The rear bench easily folds up to reveal the storage spaces underneath, including the one on the passenger side that would otherwise be occupied by the battery for the hybrid system in the Maverick Hybrid. Throw in the long all-weather mat, and not only will you have the perfect place to haul groceries, but also messier items. And since the Maverick is positioned for do-it-yourself types, the rear bench passengers can bring their own 3D-printed cup holders for whatever bottles or cups they have, attaching it to the slot in front of the rear USB and 12-volt outlet array. QR codes scattered around the cabin and bed lead to online instructions for those DIY projects.

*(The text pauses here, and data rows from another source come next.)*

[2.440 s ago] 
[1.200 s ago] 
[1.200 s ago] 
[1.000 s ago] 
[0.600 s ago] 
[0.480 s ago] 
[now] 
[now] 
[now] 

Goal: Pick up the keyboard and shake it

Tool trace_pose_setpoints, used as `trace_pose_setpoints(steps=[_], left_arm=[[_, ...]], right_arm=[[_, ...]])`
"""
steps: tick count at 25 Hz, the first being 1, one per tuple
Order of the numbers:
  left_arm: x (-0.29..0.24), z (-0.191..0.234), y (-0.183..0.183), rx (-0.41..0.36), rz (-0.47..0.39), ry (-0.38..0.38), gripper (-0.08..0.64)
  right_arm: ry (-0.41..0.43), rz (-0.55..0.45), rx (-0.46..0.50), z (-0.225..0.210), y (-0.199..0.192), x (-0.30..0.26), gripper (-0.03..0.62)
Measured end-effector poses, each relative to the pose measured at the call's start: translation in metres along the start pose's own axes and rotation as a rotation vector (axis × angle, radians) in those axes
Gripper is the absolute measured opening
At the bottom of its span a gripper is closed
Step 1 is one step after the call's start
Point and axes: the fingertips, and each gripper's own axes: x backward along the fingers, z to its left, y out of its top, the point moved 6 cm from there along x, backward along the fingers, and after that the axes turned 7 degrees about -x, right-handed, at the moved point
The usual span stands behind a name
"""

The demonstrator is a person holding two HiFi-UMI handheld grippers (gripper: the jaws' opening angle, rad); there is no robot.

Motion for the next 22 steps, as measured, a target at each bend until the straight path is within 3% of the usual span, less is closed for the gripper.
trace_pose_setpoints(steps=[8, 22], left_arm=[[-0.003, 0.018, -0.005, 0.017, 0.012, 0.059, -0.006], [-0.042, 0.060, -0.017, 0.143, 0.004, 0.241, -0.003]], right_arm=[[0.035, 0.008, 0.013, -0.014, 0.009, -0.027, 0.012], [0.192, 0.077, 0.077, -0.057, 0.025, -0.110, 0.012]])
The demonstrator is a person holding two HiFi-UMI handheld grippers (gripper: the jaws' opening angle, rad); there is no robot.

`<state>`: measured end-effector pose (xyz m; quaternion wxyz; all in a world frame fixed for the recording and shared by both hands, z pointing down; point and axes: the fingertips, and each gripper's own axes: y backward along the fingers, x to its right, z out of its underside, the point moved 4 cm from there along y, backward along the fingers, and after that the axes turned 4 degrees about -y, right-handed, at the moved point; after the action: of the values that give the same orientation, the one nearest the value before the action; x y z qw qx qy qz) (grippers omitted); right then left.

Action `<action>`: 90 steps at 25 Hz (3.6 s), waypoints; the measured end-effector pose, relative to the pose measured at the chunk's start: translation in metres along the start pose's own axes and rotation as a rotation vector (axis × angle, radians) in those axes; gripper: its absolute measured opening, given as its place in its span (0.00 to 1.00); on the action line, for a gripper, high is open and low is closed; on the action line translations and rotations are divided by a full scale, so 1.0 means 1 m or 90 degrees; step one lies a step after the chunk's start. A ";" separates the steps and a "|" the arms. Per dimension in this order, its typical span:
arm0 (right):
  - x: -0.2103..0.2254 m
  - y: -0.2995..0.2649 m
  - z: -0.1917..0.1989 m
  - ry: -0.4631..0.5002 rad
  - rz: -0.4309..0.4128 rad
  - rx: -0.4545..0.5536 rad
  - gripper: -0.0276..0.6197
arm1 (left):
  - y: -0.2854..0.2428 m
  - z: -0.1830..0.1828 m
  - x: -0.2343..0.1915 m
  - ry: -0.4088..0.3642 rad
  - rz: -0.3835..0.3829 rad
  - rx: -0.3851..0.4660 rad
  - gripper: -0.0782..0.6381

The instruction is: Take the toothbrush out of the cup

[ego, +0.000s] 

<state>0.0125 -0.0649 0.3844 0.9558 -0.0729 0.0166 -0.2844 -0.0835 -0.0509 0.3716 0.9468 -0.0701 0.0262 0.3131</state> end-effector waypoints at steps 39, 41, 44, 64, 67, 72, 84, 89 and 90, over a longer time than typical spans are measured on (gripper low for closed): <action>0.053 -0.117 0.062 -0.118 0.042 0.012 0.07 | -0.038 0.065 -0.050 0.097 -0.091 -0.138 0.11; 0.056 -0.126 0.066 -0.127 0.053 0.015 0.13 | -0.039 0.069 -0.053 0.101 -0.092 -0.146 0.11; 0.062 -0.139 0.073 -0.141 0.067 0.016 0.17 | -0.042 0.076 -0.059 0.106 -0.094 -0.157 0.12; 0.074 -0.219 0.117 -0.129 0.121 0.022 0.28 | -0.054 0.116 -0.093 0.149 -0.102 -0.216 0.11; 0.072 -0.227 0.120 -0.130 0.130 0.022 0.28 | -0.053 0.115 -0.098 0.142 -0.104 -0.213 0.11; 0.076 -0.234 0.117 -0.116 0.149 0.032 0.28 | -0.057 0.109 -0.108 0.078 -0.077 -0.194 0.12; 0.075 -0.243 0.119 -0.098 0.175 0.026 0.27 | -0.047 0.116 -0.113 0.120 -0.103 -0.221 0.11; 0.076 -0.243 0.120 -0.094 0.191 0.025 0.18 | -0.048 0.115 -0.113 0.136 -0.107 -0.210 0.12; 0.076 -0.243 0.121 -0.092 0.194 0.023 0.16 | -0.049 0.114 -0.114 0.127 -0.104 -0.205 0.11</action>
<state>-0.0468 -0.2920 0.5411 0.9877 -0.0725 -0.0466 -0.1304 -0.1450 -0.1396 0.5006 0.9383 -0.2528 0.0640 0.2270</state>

The seats are comfortable, too, whether draped in leather or fabric.

Working and playing in the Bluegrass State

For the week the 2022 Ford Maverick Lariat First Edition was with me, it served mainly as my work truck for covering the NSRA Street Rod Nationals for various clients. The Nationals is one of my favorite events to attend, though I'll need one of those motorized mobility rides or a golf cart to really cover everything in the years to come. If I had one this year, it certainly would've had a ride every day in the back of the bed with the tonneau cover folded up. The low loading area of the bed would also make it easy to load and unload such a device to cruise around the grounds of the Kentucky Exposition Center, too.

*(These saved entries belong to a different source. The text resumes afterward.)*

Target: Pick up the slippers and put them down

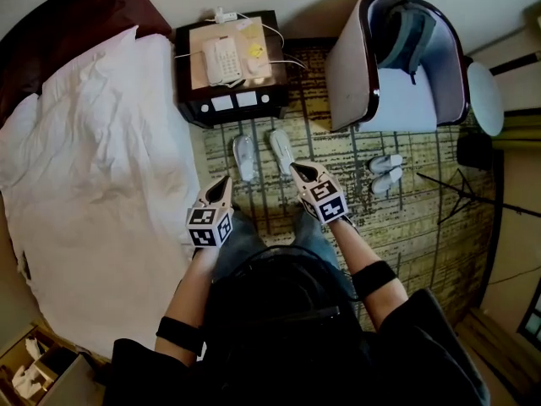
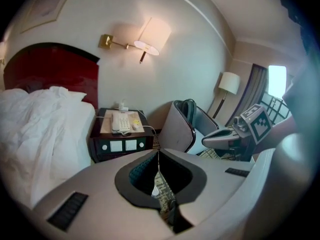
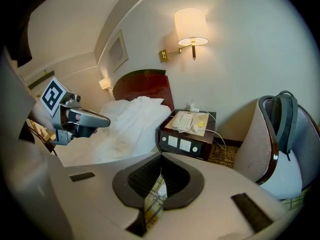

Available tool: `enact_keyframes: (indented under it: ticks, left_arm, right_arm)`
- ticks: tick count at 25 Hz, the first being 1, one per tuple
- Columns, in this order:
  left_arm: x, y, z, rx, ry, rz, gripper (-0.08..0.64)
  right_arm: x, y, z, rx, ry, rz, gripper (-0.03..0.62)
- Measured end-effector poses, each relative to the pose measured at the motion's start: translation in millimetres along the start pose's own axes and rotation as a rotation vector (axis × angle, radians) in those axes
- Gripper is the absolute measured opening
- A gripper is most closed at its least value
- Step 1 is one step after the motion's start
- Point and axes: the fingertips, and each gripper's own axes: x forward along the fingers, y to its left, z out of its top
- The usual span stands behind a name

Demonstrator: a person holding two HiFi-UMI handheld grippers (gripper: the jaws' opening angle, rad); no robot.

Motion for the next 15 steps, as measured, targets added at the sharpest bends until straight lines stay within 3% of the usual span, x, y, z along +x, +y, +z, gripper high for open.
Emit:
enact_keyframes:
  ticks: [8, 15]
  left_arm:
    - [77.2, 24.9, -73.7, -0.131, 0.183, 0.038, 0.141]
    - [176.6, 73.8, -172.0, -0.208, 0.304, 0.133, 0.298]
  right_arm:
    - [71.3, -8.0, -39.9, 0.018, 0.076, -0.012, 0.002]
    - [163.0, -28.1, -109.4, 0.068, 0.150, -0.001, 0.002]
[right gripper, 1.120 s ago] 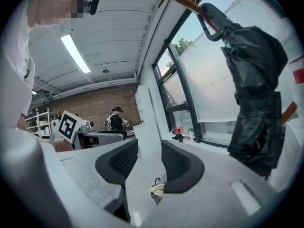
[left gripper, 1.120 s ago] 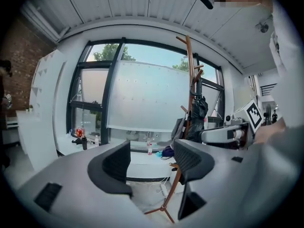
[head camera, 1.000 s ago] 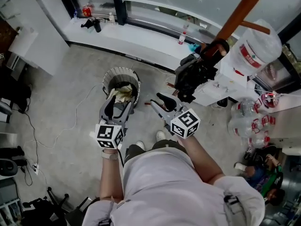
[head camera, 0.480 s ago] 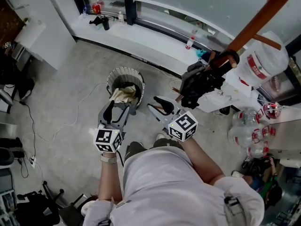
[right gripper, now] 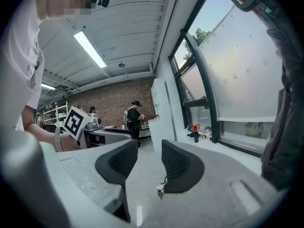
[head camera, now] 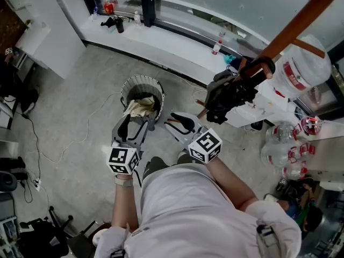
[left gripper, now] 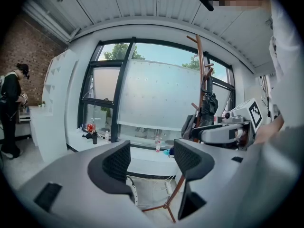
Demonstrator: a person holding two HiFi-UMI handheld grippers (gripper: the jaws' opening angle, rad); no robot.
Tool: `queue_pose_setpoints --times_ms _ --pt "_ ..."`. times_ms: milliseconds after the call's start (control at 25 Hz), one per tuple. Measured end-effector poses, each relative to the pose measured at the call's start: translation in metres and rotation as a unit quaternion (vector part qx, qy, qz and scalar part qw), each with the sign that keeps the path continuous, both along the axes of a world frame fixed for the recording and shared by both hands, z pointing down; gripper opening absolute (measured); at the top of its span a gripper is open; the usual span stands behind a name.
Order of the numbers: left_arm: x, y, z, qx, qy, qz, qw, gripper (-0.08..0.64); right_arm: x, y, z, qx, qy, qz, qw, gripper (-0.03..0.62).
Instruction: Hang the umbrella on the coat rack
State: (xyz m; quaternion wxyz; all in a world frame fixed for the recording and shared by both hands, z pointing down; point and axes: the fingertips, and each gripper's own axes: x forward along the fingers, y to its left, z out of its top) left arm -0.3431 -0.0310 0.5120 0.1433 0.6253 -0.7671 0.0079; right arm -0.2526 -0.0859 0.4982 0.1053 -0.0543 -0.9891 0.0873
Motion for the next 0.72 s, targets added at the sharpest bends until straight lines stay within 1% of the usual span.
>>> queue_pose_setpoints --times_ms 280,720 --pt "0.001 -0.006 0.003 -0.002 0.004 0.008 1.0000 0.284 0.004 -0.009 0.001 -0.002 0.000 0.012 1.000 0.160" --pt "0.009 -0.018 0.010 -0.002 0.008 0.031 0.9995 0.284 0.012 -0.017 0.005 -0.004 0.004 0.029 1.000 0.160"
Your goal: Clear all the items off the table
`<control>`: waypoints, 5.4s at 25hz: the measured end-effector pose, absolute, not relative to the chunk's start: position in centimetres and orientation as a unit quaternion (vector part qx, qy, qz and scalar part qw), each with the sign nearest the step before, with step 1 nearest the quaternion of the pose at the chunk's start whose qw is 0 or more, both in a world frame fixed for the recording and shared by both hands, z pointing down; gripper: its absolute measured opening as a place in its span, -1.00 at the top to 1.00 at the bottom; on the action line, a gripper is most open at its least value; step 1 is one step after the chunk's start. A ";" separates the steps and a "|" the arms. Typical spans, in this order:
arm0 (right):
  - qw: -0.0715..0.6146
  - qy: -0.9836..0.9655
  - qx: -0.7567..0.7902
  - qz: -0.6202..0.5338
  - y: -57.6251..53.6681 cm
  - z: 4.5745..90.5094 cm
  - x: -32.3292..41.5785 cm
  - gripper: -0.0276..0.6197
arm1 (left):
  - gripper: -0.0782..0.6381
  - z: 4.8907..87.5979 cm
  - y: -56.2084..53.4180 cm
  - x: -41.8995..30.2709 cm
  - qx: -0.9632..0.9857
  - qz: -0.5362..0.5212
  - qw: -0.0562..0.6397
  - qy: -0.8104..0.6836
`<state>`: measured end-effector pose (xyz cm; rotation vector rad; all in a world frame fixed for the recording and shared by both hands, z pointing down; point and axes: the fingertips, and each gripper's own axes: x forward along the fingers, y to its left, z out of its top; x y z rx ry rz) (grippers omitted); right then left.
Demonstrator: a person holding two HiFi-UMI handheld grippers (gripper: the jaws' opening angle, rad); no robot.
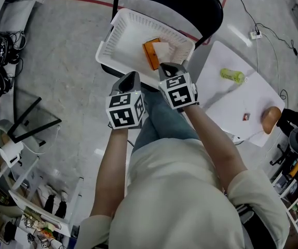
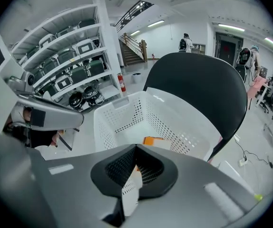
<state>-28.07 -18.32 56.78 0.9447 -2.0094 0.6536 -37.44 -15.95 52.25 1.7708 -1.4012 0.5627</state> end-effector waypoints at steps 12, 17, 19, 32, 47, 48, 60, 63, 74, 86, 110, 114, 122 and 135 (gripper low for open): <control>0.382 -0.808 0.373 0.249 -15.1 54.1 -27.0 0.92 | 0.76 49.9 -12.8 -36.1 0.702 0.220 0.380 -0.562; 0.373 -0.814 0.375 0.239 -13.2 52.7 -26.1 0.92 | 0.76 49.0 -10.8 -34.9 0.704 0.214 0.375 -0.563; 0.372 -0.815 0.376 0.237 -12.2 52.3 -25.6 0.92 | 0.76 48.6 -9.9 -34.5 0.706 0.213 0.374 -0.563; 0.354 -0.824 0.382 0.222 -6.6 50.0 -21.7 0.92 | 0.76 46.5 -4.2 -32.2 0.709 0.195 0.355 -0.578; 0.347 -0.799 0.424 0.249 -3.6 49.4 -15.1 0.92 | 0.76 46.6 -1.2 -28.8 0.707 0.209 0.364 -0.569; 0.345 -0.797 0.427 0.250 -3.7 49.4 -14.6 0.92 | 0.76 46.7 -1.3 -28.5 0.707 0.211 0.363 -0.568; 0.349 -0.787 0.443 0.250 -4.5 49.0 -7.9 0.92 | 0.76 46.9 -2.6 -22.5 0.713 0.216 0.368 -0.557; 0.351 -0.780 0.453 0.252 -4.6 49.7 -5.9 0.92 | 0.76 47.5 -3.0 -20.7 0.716 0.218 0.370 -0.551; 0.342 -0.751 0.496 0.269 -6.1 54.1 1.9 0.92 | 0.76 51.6 -5.0 -14.0 0.736 0.245 0.362 -0.517; 0.340 -0.728 0.511 0.306 -6.7 62.5 8.6 0.74 | 0.76 57.8 -5.9 -8.1 0.749 0.287 0.351 -0.483; 0.326 -0.713 0.532 0.320 -12.8 72.3 14.0 -0.12 | 0.76 65.9 -7.6 -3.4 0.751 0.316 0.370 -0.447; 0.327 -0.716 0.529 0.317 -14.1 73.0 14.1 -0.20 | 0.76 66.5 -8.0 -3.0 0.749 0.316 0.376 -0.444; 0.321 -0.727 0.527 0.300 -16.2 74.0 13.6 -0.27 | 0.76 67.3 -9.2 -2.3 0.749 0.316 0.380 -0.441; 0.339 -0.723 0.537 0.273 -16.8 74.2 13.7 0.06 | 0.76 67.5 -8.5 -1.8 0.748 0.324 0.382 -0.436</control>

In some ways, though, the Maverick was that mobility scooter for me, carrying me between the NSRA Autocross in the massive rear parking lot and the rear entrance to the expo center floor where all the vendors hocked their wares to the thousands in attendance in an air-conditioned, storm- and sun-free space. It even fit right in with the many Ford F-Series tow rigs at the autocross, as seen above.

Thanks to the various weather conditions in Louisville during the week of the Nationals, I got a chance to test out all of the driving modes the Maverick had to offer, from Sport for punching it onto the interstate to Slippery for traversing between my dad's house and the expo center through the rain. I even gave Eco mode a go in order to save fuel, though I don't think it did as much as it should have. And I can't forget Adaptive Cruise Control, a feature I first tried out in a convoy of Ford Broncos on my way back from off-roading the Bronco Everglades in Northern Michigan. ACC is definitely meant for cruising more than anything, but it comes in handy during a slow-down in traffic. The power from the EcoBoost put a smile on my face more than a few times, too, especially when pulling out of my dad's driveway to start the day.

A hit then, a hit now

Like all of the street rods, custom pickups and muscle cars participating in the Nationals, the Maverick drew in many fans wherever it went. A curious driver of a Cyber Orange Ford Ranger looked all over the truck while I was eating breakfast at Sheetz in my Virginia home. A group of Ford dealership employees at the NSRA Autocross going over the truck on my way for the next part of my day. My dad and stepmom were impressed by the compact pickup. Nearly all of them asked one question: what did I think about the Maverick?

If I had to part ways with my 1997 Toyota RAV4, two of my choices would be either the Bronco Sport Badlands or the Maverick. Now that the Tremor package is available for the Maverick — which includes the Badlands' HOSS off-road suspension stability system, all-wheel drive system and torque-vectoring rear-drive unit — that decision is tougher to make. Compared to the Hyundai Santa Cruz, though, I would take the Maverick full-stop. For one thing, while the Hyundai looks as great as the Maverick, I'm not a fan of the haptic-sensor center console it shares with the Tucson. The Ford just feels more down to earth, especially with its pricing: base MSRP begins at $20,995 for the 2022 XL Hybrid; total MSRP for my Maverick Lariat First Edition was $36,295.

At the end of the sixties, Ford delivered one of its best compact cars with the Maverick. So far, Dearborn's done it again with the new '20s' take on the compact truck, also bearing the Maverick name. Will it, too, be a one-generation wonder like the seventies import fighter, or is a second generation down the road? Only time and consumer demand will tell.